**Your task:** Output exactly the first line of the listing and each line after it, through the line that contains "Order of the"; add nothing else.

-------------------------

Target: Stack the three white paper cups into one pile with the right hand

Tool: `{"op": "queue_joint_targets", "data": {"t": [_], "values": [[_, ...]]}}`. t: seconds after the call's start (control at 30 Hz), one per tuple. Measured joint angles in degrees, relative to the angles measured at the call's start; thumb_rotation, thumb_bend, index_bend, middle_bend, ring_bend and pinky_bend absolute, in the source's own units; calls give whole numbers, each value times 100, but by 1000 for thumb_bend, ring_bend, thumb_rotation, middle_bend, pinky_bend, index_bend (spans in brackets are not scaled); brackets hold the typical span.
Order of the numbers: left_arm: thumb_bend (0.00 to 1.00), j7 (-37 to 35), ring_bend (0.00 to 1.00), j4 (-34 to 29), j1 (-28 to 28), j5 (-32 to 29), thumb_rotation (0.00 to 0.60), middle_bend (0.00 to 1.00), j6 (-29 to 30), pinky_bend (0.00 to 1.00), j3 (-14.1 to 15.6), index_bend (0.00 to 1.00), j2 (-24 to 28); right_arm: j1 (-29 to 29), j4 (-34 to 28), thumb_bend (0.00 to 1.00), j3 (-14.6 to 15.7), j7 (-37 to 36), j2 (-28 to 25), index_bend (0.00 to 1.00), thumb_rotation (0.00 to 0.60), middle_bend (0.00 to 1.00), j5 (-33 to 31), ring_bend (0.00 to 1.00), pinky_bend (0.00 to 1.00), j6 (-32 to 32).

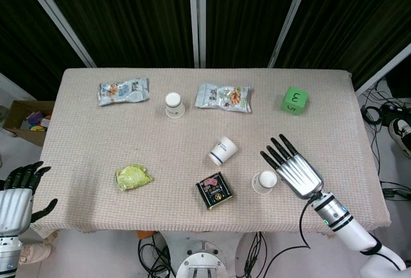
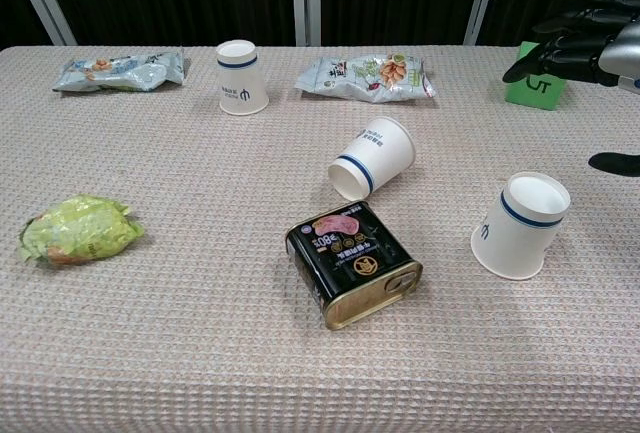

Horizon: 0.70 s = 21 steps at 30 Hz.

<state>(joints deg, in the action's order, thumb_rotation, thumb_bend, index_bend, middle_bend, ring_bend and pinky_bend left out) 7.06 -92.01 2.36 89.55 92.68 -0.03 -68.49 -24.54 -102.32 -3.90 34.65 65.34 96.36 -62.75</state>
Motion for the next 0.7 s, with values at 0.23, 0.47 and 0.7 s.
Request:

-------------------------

**Result of this task:**
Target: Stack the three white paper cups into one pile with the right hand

Tool: `{"op": "queue_joint_targets", "data": {"t": [_], "values": [[_, ...]]}}`. t: seconds after the call's start (control at 30 Hz), one per tuple. Measured joint angles in degrees, relative to the angles measured at the call's start; thumb_rotation, thumb_bend, index_bend, middle_bend, ring_bend and pinky_bend absolute, in the source's own units; calls give whole numbers, each value times 100, but by 1000 for thumb_bend, ring_bend, thumb_rotation, middle_bend, pinky_bend, index_bend (spans in brackets are not scaled); brackets hold the typical span.
Order of the numbers: left_arm: thumb_bend (0.00 to 1.00), j7 (-37 to 35), ring_bend (0.00 to 1.00), j4 (-34 to 29), j1 (-28 to 28), j5 (-32 to 29), thumb_rotation (0.00 to 0.60), middle_bend (0.00 to 1.00), j6 (-29 to 30), pinky_bend (0.00 to 1.00), j3 (-14.1 to 15.6), index_bend (0.00 to 1.00), j2 (-24 to 28); right_arm: j1 (-29 to 29), j4 (-34 to 28), thumb_bend (0.00 to 1.00), j3 (-14.6 to 15.7), j7 (-37 to 36), j2 (-28 to 25), index_bend (0.00 to 1.00), thumb_rotation (0.00 to 0.60), middle_bend (0.00 to 1.00), j5 (-33 to 31), ring_bend (0.00 to 1.00), pinky_bend (0.00 to 1.00), j6 (-32 to 32).

Nothing more will be written for this answer.